*WHAT YOU WILL DO*
Write out every line below again exactly as it stands, skipping each image.

*SUPPLIED MATERIAL*
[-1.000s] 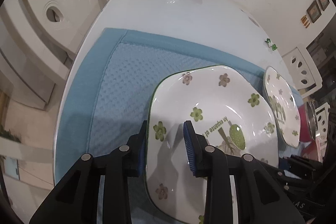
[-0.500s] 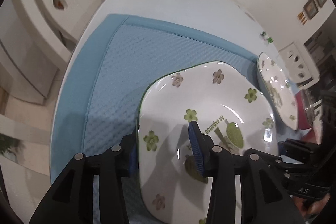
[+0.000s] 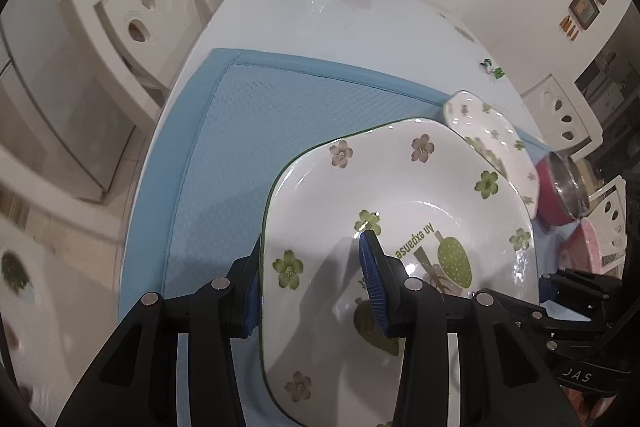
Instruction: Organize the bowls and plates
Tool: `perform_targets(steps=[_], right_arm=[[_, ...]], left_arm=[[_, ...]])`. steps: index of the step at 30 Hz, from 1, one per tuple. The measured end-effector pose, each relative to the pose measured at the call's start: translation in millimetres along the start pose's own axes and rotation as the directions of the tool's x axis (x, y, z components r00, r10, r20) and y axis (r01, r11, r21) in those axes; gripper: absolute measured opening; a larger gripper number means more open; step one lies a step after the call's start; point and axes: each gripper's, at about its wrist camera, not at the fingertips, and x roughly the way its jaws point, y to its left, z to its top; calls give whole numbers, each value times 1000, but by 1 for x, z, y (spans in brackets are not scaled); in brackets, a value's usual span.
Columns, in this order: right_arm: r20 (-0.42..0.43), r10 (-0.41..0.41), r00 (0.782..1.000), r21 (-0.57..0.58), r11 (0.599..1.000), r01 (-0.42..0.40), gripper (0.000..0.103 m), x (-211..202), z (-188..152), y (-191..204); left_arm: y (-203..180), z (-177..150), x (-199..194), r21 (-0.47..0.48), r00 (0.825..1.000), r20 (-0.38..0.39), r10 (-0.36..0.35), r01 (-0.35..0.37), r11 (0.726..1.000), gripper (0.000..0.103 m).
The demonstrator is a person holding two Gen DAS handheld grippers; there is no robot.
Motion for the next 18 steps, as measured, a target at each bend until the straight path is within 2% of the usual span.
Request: perform_targets(steps=[9, 18], right_arm=[[0, 0, 1000, 72, 997, 0, 34, -51, -61, 1], [-8, -39, 999, 100, 994, 40, 34, -85, -124, -12]], left_arm=[[-38, -52, -53, 19, 1000, 13, -11, 10, 1000, 39], [-64, -106, -73, 31, 999, -20, -47, 47, 998, 39]])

*REPLY*
[-1.000s] 
[-0.500s] 
[+0.000s] 
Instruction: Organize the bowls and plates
Tool: `perform_targets(steps=[_], right_arm=[[_, ...]], left_arm=[[_, ...]])`. steps: index of the step at 30 Hz, from 1, one per tuple. The measured end-effector pose, each relative to the pose measured at the call's start: translation in millimetres along the start pose's own axes and rotation as the directions of the tool's x axis (x, y, z components r00, r10, r20) and y axis (r01, r11, r21) in those axes; gripper: absolute measured opening; a larger gripper number means more open; step one lies a step after the call's start; point and axes: each gripper's, at about its wrist camera, not at the fingertips, and x roughly the way its jaws point, y to its left, z to its top; calls give whole numbers, each value times 1000, but by 1 for x, z, y (spans in brackets are not scaled); in brackets, a value's usual span.
Columns, in this order: right_arm: r20 (-0.42..0.43), r10 (-0.41..0.41), r00 (0.782..1.000), r21 (-0.57..0.58), r11 (0.599..1.000), r01 (-0.42..0.40), gripper (0.000..0.103 m), x (-211..202), z (-188..152), y (-191..204); left_arm: y (-203..180), z (-177..150), x (-199..194), r21 (-0.47..0.48), r00 (0.825..1.000), r20 (-0.38..0.39), r10 (-0.36..0.35), r01 (-0.35..0.37), r11 (0.726..1.000), gripper (0.000..0.103 m).
The demonstrator is a person holding two Gen DAS handheld grippers; there is no robot.
Motion for the next 18 steps, as measured, a target at each bend until the straight path is within 2% of the usual span.
Request: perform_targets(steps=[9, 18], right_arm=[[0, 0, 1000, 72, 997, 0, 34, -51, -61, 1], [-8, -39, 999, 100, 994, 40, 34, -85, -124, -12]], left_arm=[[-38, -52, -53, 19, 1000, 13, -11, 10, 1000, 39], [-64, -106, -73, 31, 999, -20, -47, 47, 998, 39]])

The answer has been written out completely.